NCLEX-RN
Exam Cram NCLEX RN Practice Questions
1. Which of these guidelines would a healthcare professional follow when measuring a patient's weight?
- A. The patient is always weighed wearing only undergarments.
- B. The type of scale matters and should be consistent day to day.
- C. The patient should remove heavy outer clothing, shoes, and jackets before weighing.
- D. Attempts should be made to weigh the patient at approximately the same time of day if a sequence of weights is necessary.
Correct answer: D
Rationale: When measuring a patient's weight, it is important to ensure accuracy and consistency. If a sequence of repeated weights is necessary, the healthcare professional should attempt to weigh the patient at the same time of day and with the same types of clothing worn each time. It is crucial to use a standardized balance or electronic standing scale for accurate weight measurement. Choice A is incorrect as patients should remove heavy outer clothing, shoes, and jackets before being weighed for accurate results. Choice B is incorrect because the type of scale used does matter and should be consistent for reliable weight tracking.
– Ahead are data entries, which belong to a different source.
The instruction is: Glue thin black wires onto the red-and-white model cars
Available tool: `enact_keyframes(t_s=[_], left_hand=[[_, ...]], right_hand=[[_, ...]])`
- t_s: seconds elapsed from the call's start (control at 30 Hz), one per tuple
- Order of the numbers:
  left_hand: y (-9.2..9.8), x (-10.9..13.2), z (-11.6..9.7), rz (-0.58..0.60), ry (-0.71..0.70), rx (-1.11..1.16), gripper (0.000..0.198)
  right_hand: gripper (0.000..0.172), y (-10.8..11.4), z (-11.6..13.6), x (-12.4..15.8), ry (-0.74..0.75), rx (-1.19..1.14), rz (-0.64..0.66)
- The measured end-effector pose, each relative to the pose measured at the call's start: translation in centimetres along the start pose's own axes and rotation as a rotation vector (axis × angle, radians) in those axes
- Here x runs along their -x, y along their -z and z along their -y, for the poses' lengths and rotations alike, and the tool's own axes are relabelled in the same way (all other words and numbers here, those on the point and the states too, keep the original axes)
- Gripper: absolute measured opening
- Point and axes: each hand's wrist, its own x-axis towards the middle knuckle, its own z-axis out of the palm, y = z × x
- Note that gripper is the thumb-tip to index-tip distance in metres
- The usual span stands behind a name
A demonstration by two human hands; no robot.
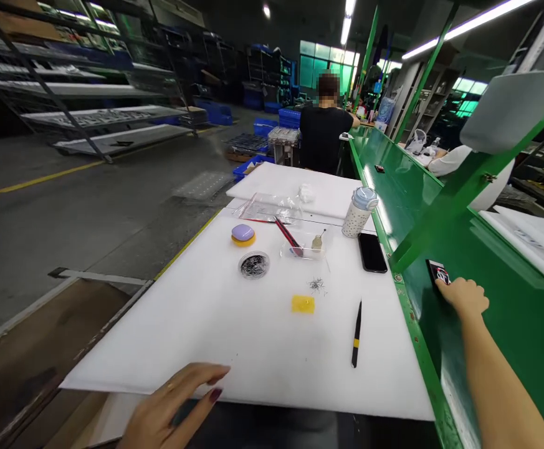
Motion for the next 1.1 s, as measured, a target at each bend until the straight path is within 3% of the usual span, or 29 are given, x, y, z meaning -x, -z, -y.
enact_keyframes(t_s=[0.07,0.13,0.2,0.3,0.33,0.43,0.57,0.6,0.7,0.73,0.83,0.9,1.0,1.1], left_hand=[[-1.2,-1.9,-0.9,-0.180,-0.146,-0.106,0.018],[-1.3,-3.0,-2.1,-0.262,-0.199,-0.149,0.017],[-0.7,-3.1,-3.3,-0.257,-0.182,0.120,0.018],[-0.3,-2.6,-4.1,-0.233,-0.098,0.561,0.037],[-0.5,-2.5,-4.0,-0.246,-0.070,0.558,0.035],[-2.5,-2.7,-2.7,-0.281,-0.028,0.233,0.014],[-5.5,-3.5,-0.4,-0.155,-0.054,0.115,0.013],[-5.9,-3.6,-0.1,-0.129,-0.068,0.113,0.012],[-6.1,-3.5,0.0,-0.126,-0.136,0.110,0.006],[-6.0,-3.4,-0.2,-0.144,-0.169,0.116,0.007],[-5.6,-3.1,-1.2,-0.191,-0.280,0.158,0.014],[-5.7,-2.8,-1.7,-0.199,-0.346,0.186,0.006],[-5.9,-2.5,-1.9,-0.229,-0.370,0.208,0.011],[-6.1,-2.5,-1.8,-0.302,-0.318,0.241,0.015]], right_hand=[[0.041,0.3,0.2,1.0,-0.024,0.006,0.034],[0.032,0.2,0.5,2.1,-0.048,0.005,0.057],[0.028,0.0,0.6,3.0,-0.073,0.004,0.067],[0.033,-0.3,0.5,4.0,-0.109,0.013,0.085],[0.033,-0.3,0.4,4.2,-0.119,0.020,0.092],[0.028,0.9,0.1,5.1,-0.140,0.023,0.105],[0.031,5.1,1.4,9.3,-0.142,-0.024,-0.056],[0.031,6.4,2.4,11.3,-0.107,-0.042,-0.102],[0.028,9.0,6.8,19.7,0.187,-0.141,-0.119],[0.028,9.3,8.8,23.0,0.296,-0.149,-0.069],[0.033,8.6,14.6,32.2,0.605,-0.105,0.124],[0.034,7.8,17.5,36.3,0.764,-0.088,0.179],[0.036,7.7,19.5,38.5,0.839,-0.094,0.214],[0.038,9.2,19.7,36.3,0.861,-0.183,0.412]])
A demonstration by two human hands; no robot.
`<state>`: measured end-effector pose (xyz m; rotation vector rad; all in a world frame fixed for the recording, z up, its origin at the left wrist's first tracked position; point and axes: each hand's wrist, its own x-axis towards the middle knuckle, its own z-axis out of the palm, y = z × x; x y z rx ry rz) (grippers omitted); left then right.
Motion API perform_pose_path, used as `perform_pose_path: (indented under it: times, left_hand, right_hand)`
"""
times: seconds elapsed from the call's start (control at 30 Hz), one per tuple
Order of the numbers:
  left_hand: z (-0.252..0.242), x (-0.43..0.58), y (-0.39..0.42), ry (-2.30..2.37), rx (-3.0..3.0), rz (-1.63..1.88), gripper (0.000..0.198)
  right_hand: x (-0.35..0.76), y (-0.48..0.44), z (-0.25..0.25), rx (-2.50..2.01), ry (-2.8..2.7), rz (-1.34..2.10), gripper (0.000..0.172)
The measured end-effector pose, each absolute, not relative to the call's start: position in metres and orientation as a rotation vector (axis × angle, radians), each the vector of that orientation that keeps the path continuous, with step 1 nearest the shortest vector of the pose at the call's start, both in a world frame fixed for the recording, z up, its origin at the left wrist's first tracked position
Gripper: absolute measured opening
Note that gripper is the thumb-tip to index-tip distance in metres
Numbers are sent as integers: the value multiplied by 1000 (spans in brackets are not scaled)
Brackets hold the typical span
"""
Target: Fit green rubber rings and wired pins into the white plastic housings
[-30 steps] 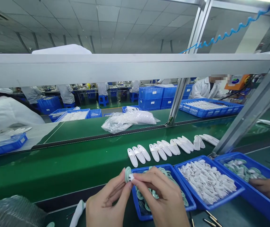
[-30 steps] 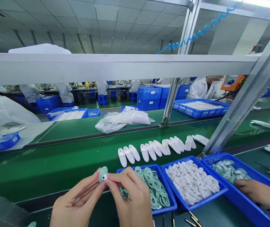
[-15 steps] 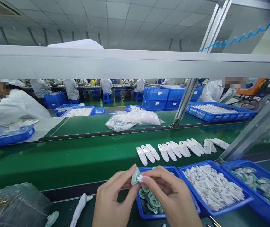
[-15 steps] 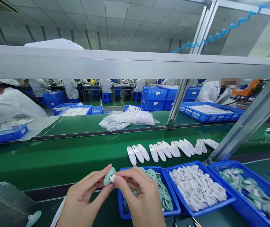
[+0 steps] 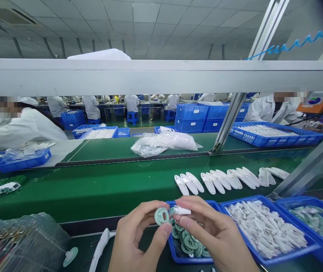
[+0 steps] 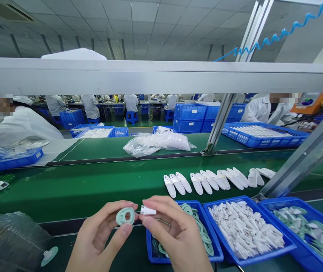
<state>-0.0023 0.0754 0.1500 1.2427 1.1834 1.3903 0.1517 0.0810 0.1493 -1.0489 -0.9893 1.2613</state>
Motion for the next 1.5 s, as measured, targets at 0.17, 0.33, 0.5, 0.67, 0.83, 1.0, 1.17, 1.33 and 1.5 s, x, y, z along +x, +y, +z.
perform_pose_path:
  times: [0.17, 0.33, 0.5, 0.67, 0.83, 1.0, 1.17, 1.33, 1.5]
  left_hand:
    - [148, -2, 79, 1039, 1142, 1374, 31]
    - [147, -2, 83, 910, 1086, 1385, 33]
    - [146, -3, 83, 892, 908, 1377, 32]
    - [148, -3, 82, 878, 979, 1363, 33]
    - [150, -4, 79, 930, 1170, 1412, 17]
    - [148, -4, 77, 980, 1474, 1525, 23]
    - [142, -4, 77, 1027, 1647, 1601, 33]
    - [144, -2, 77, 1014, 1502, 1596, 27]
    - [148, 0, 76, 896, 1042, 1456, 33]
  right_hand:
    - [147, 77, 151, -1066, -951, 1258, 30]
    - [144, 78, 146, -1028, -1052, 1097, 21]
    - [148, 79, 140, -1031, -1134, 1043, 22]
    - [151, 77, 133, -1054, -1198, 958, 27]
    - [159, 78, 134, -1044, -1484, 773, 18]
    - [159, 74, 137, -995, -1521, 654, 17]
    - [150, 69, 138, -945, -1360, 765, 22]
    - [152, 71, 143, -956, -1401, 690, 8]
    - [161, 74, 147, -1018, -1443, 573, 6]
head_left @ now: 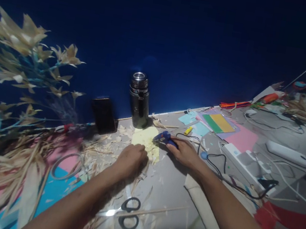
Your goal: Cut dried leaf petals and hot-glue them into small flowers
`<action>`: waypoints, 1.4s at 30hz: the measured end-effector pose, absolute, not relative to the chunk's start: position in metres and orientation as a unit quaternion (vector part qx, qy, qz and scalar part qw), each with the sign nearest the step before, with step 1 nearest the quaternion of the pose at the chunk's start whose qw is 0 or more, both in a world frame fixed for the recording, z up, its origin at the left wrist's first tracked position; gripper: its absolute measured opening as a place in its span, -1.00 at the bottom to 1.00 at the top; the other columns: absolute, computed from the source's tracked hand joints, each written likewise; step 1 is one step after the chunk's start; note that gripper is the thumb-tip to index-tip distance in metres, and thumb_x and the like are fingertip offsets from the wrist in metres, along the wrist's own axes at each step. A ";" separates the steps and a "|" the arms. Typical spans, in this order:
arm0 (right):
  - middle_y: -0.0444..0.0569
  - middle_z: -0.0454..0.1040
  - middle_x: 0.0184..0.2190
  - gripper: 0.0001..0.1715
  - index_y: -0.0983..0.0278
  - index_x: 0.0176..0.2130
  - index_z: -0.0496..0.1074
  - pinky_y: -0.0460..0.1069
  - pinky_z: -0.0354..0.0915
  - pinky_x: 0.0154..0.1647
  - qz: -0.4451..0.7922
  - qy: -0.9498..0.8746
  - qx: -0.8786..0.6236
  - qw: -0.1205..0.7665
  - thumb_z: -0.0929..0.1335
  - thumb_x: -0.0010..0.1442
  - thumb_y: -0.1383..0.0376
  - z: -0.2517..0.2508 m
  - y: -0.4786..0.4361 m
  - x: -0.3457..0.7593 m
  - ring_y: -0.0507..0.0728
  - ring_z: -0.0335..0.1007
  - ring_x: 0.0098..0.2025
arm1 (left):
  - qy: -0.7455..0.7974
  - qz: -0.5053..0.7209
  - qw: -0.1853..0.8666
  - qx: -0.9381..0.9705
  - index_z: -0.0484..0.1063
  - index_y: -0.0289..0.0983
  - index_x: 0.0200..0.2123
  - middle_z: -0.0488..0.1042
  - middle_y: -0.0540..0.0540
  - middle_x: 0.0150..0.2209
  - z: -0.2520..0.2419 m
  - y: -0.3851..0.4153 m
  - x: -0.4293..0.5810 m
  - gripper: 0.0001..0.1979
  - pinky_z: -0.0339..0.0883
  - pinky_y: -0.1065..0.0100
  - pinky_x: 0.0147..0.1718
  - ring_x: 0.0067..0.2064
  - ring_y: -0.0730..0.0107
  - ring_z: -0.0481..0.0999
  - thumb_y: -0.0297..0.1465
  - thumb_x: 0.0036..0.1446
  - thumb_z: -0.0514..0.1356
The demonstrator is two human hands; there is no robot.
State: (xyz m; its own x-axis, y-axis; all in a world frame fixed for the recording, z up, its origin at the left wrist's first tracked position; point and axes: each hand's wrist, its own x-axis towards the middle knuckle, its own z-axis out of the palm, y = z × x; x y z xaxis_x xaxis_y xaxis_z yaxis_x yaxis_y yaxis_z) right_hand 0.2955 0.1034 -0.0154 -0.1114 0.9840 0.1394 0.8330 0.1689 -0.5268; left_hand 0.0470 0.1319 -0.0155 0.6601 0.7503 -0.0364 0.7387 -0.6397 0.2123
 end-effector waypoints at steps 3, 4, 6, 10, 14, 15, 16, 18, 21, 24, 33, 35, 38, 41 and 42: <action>0.17 0.55 0.17 -0.49 0.36 0.17 0.52 0.15 0.27 0.31 0.162 -0.727 -0.626 0.231 0.29 0.39 0.15 -0.015 0.104 0.296 0.32 0.45 0.24 | 0.403 0.016 0.078 0.912 0.55 -0.22 -0.37 0.52 -0.13 -0.31 -0.011 0.119 0.041 -0.79 0.25 0.22 -0.21 -0.21 0.18 0.49 -0.50 0.25 0.13; 0.18 0.55 0.17 -0.48 0.37 0.18 0.52 0.14 0.27 0.31 0.163 -0.727 -0.626 0.230 0.29 0.39 0.15 -0.015 0.104 0.296 0.32 0.44 0.24 | 0.416 0.018 0.063 0.907 0.55 -0.23 -0.35 0.52 -0.14 -0.30 -0.008 0.119 0.039 -0.77 0.24 0.20 -0.21 -0.20 0.16 0.49 -0.52 0.26 0.11; 0.19 0.54 0.17 -0.47 0.39 0.18 0.51 0.13 0.28 0.31 0.165 -0.726 -0.627 0.229 0.28 0.39 0.15 -0.015 0.104 0.296 0.31 0.44 0.24 | 0.448 0.024 0.033 0.893 0.55 -0.26 -0.32 0.51 -0.20 -0.26 -0.003 0.126 0.036 -0.75 0.24 0.18 -0.22 -0.17 0.10 0.49 -0.53 0.26 0.08; 0.17 0.54 0.18 -0.49 0.36 0.17 0.52 0.13 0.27 0.31 0.162 -0.728 -0.626 0.228 0.29 0.39 0.16 -0.013 0.103 0.295 0.31 0.44 0.25 | 0.484 0.030 -0.003 0.875 0.56 -0.30 -0.27 0.51 -0.26 -0.20 0.000 0.149 0.049 -0.77 0.23 0.14 -0.20 -0.12 0.03 0.49 -0.52 0.27 0.07; 0.13 0.55 0.18 -0.51 0.32 0.18 0.52 0.15 0.25 0.34 0.155 -0.725 -0.631 0.228 0.30 0.39 0.16 -0.016 0.103 0.294 0.30 0.44 0.25 | 0.438 0.004 0.013 0.899 0.56 -0.28 -0.33 0.54 -0.23 -0.24 -0.005 0.146 0.069 -0.80 0.23 0.14 -0.19 -0.13 0.08 0.49 -0.49 0.25 0.13; 0.14 0.54 0.18 -0.50 0.33 0.18 0.52 0.15 0.25 0.35 0.154 -0.724 -0.633 0.228 0.30 0.39 0.17 -0.017 0.103 0.294 0.30 0.43 0.26 | 0.415 -0.003 0.023 0.910 0.56 -0.26 -0.36 0.55 -0.20 -0.25 -0.006 0.139 0.070 -0.81 0.23 0.14 -0.17 -0.14 0.10 0.49 -0.48 0.25 0.14; 0.14 0.54 0.18 -0.50 0.34 0.19 0.52 0.15 0.24 0.35 0.154 -0.722 -0.635 0.228 0.30 0.39 0.17 -0.018 0.102 0.294 0.30 0.43 0.27 | 0.389 -0.011 0.032 0.921 0.56 -0.25 -0.35 0.55 -0.18 -0.25 -0.006 0.130 0.069 -0.82 0.23 0.14 -0.16 -0.14 0.13 0.49 -0.47 0.26 0.16; 0.14 0.53 0.19 -0.49 0.34 0.19 0.51 0.16 0.21 0.37 0.155 -0.719 -0.638 0.228 0.30 0.39 0.16 -0.020 0.102 0.295 0.30 0.41 0.28 | 0.353 -0.019 0.043 0.935 0.56 -0.24 -0.30 0.55 -0.15 -0.24 -0.005 0.109 0.059 -0.83 0.23 0.13 -0.12 -0.14 0.16 0.48 -0.45 0.28 0.16; 0.12 0.53 0.20 -0.49 0.30 0.20 0.51 0.17 0.20 0.38 0.160 -0.717 -0.639 0.227 0.31 0.39 0.14 -0.020 0.103 0.295 0.31 0.40 0.28 | 0.359 -0.016 0.054 0.932 0.54 -0.23 -0.31 0.52 -0.15 -0.30 0.000 0.082 0.037 -0.83 0.22 0.10 -0.17 -0.21 0.14 0.45 -0.43 0.28 0.14; 0.11 0.53 0.20 -0.50 0.29 0.20 0.51 0.18 0.22 0.36 0.165 -0.720 -0.636 0.225 0.30 0.39 0.15 -0.018 0.104 0.295 0.32 0.41 0.27 | 0.409 0.011 0.057 0.911 0.51 -0.20 -0.37 0.49 -0.13 -0.34 0.004 0.076 0.022 -0.83 0.19 0.14 -0.22 -0.26 0.16 0.41 -0.42 0.25 0.15; 0.12 0.53 0.20 -0.50 0.30 0.19 0.52 0.18 0.21 0.37 0.155 -0.722 -0.635 0.227 0.30 0.39 0.15 -0.018 0.101 0.294 0.31 0.41 0.28 | 0.477 0.047 0.005 0.878 0.53 -0.28 -0.30 0.51 -0.27 -0.21 -0.010 0.144 0.053 -0.79 0.18 0.09 -0.15 -0.11 0.01 0.43 -0.53 0.27 0.08; 0.11 0.53 0.20 -0.50 0.30 0.20 0.51 0.16 0.21 0.38 0.152 -0.721 -0.636 0.228 0.31 0.39 0.15 -0.020 0.101 0.294 0.30 0.41 0.28 | 0.432 0.034 0.017 0.901 0.54 -0.26 -0.32 0.53 -0.24 -0.23 -0.012 0.138 0.058 -0.81 0.19 0.11 -0.13 -0.12 0.06 0.44 -0.52 0.27 0.13; 0.11 0.53 0.20 -0.49 0.32 0.20 0.51 0.15 0.21 0.38 0.151 -0.719 -0.637 0.231 0.31 0.39 0.15 -0.022 0.102 0.295 0.29 0.41 0.28 | 0.378 0.016 0.029 0.925 0.55 -0.24 -0.31 0.53 -0.19 -0.25 -0.013 0.116 0.054 -0.84 0.21 0.13 -0.14 -0.14 0.09 0.46 -0.51 0.26 0.16; 0.11 0.53 0.20 -0.49 0.32 0.21 0.51 0.15 0.21 0.38 0.155 -0.718 -0.637 0.233 0.32 0.38 0.15 -0.023 0.103 0.296 0.29 0.41 0.28 | 0.366 0.007 0.031 0.930 0.55 -0.24 -0.30 0.52 -0.17 -0.28 -0.010 0.101 0.042 -0.85 0.21 0.13 -0.18 -0.19 0.09 0.46 -0.48 0.26 0.16; 0.10 0.53 0.20 -0.49 0.31 0.21 0.51 0.15 0.21 0.38 0.156 -0.718 -0.637 0.234 0.32 0.38 0.15 -0.023 0.103 0.296 0.29 0.41 0.28 | 0.384 0.009 0.024 0.923 0.55 -0.24 -0.31 0.52 -0.17 -0.30 -0.009 0.102 0.039 -0.85 0.21 0.13 -0.19 -0.21 0.08 0.46 -0.47 0.25 0.16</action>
State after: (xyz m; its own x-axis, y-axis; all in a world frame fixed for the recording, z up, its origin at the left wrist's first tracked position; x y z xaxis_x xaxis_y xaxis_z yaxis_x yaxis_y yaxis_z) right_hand 0.2958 0.1035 -0.0229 -0.0788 0.9875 0.1362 0.8416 0.1391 -0.5219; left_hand 0.0393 0.1019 -0.0089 0.7054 0.7089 -0.0017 0.7080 -0.7043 0.0521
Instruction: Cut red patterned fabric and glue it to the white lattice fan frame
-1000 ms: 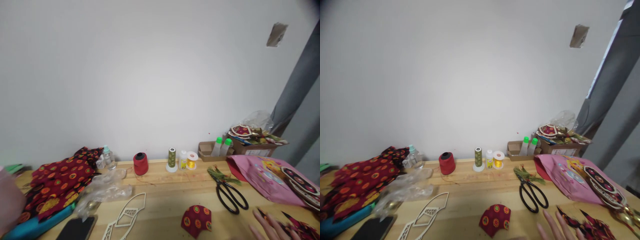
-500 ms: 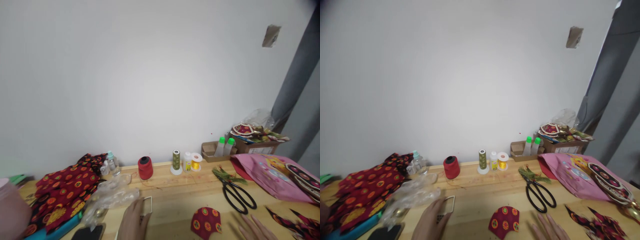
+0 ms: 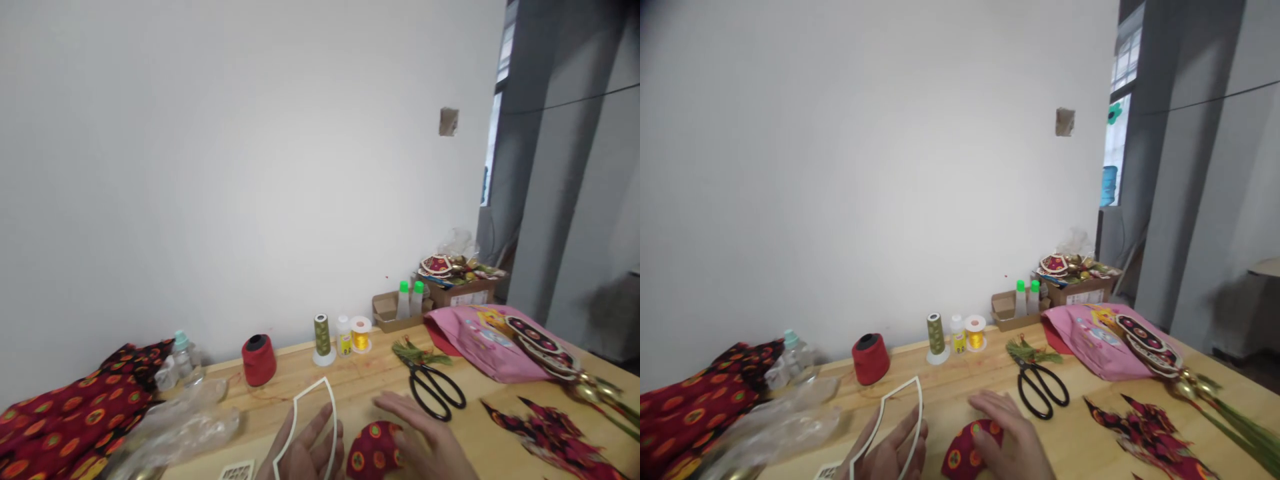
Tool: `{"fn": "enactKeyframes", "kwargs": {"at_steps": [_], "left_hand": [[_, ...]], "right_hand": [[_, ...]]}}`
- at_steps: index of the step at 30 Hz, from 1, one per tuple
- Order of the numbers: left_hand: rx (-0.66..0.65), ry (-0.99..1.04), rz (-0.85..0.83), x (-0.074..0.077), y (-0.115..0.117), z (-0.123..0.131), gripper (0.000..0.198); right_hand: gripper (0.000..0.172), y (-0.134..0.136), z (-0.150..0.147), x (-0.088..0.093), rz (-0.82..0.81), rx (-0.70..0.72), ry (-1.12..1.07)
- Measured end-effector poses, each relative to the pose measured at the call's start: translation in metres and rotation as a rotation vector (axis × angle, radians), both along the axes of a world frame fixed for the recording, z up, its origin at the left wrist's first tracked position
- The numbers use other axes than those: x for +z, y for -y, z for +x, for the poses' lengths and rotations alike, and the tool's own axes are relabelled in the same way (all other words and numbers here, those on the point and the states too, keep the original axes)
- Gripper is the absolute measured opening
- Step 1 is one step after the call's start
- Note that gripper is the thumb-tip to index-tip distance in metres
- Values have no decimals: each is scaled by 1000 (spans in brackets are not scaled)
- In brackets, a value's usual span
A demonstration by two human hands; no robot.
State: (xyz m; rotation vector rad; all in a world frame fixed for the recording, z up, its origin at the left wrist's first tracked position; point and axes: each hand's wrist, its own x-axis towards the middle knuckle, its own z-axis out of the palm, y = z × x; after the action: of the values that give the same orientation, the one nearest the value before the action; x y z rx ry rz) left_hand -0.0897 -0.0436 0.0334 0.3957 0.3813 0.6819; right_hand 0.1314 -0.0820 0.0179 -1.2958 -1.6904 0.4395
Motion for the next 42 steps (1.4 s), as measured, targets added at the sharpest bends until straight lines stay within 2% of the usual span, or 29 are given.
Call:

Choice C is incorrect as patients should not leave on heavy outer clothing, shoes, or jackets as these items can add to the weight recorded inaccurately.
2. Which of the following medical terms means 'surgical fixation of the stomach'?
- A. Abdominorrhaphy
- B. Gastroplasty
- C. Gastropexy
- D. Abdominorrhexis
Correct answer: C
Rationale: The correct answer is 'Gastropexy,' which means 'surgical fixation of the stomach.' This procedure involves surgically fixing the stomach in place. 'Abdominorrhaphy' refers to suturing or repairing the abdomen, not related to fixing the stomach. 'Gastroplasty' is a surgical reconstruction of the abdomen, not specifically related to fixing the stomach. 'Abdominorrhexis' refers to the rupture or tearing of the abdomen, not a surgical fixation procedure.
3. What would be an appropriate evaluation statement for the nurse to write based on the client's ability to state only two signs of impaired circulation out of three as expected?
- A. Client understands the signs of impaired circulation
- B. Goal met: Client cited numbness and tingling as a sign of impaired circulation
- C. Goal not met: Client able to name only two signs of impaired circulation
- D. Goal not met: Client unable to describe signs of impaired circulation
Correct answer: C
Rationale: The appropriate evaluation statement for the nurse to write would be 'Goal not met: Client able to name only two signs of impaired circulation.' In this scenario, the client has only identified two out of the three signs of impaired circulation specified in the desired outcome. Therefore, the goal has not been fully achieved. It is essential in nursing practice to assess and document client progress accurately. While the client has shown some understanding by correctly identifying numbness and tingling as signs of impaired circulation, the inability to state the third sign indicates an incomplete achievement of the goal. This evaluation helps guide further interventions or educational strategies to help the client meet the desired outcome in the care plan.
4. Your patient has finished a 12-ounce can of iced tea and 8 ounces of fresh orange juice. What will you record on the Intake and Output form for this patient's intake?
- A. 20 cc
- B. 20 cm
- C. 600 cc
- D. 600 cm
Correct answer: C
Rationale: You will record 600 cc of fluid intake. There are 600 cc in 20 ounces (12 ounces of iced tea + 8 ounces of orange juice) of fluid intake. Choice A and B are incorrect as they do not reflect the correct conversion of fluid intake from ounces to cubic centimeters. Choice D is incorrect as it provides the measurement in cubic centimeters but does not account for the total fluid intake accurately.
5. Patients who cannot move in their bed on their own should be turned at least ________________.
- A. once a day
- B. twice a day
- C. every 2 hours
- D. every 4 hours
Correct answer: C
Rationale: Patients who are unable to move in bed are at high risk of developing pressure ulcers and skin breakdown due to prolonged pressure on specific body areas. Turning these patients at least every 2 hours is crucial to relieve pressure, improve circulation, and prevent skin damage. More frequent turning may be necessary for patients with specific needs, such as those who are incontinent of urine and require additional care. Turning patients less frequently, such as once a day, twice a day, or every 4 hours, increases the risk of developing pressure ulcers and other complications. Therefore, the correct answer is to turn patients who cannot move in their bed on their own every 2 hours.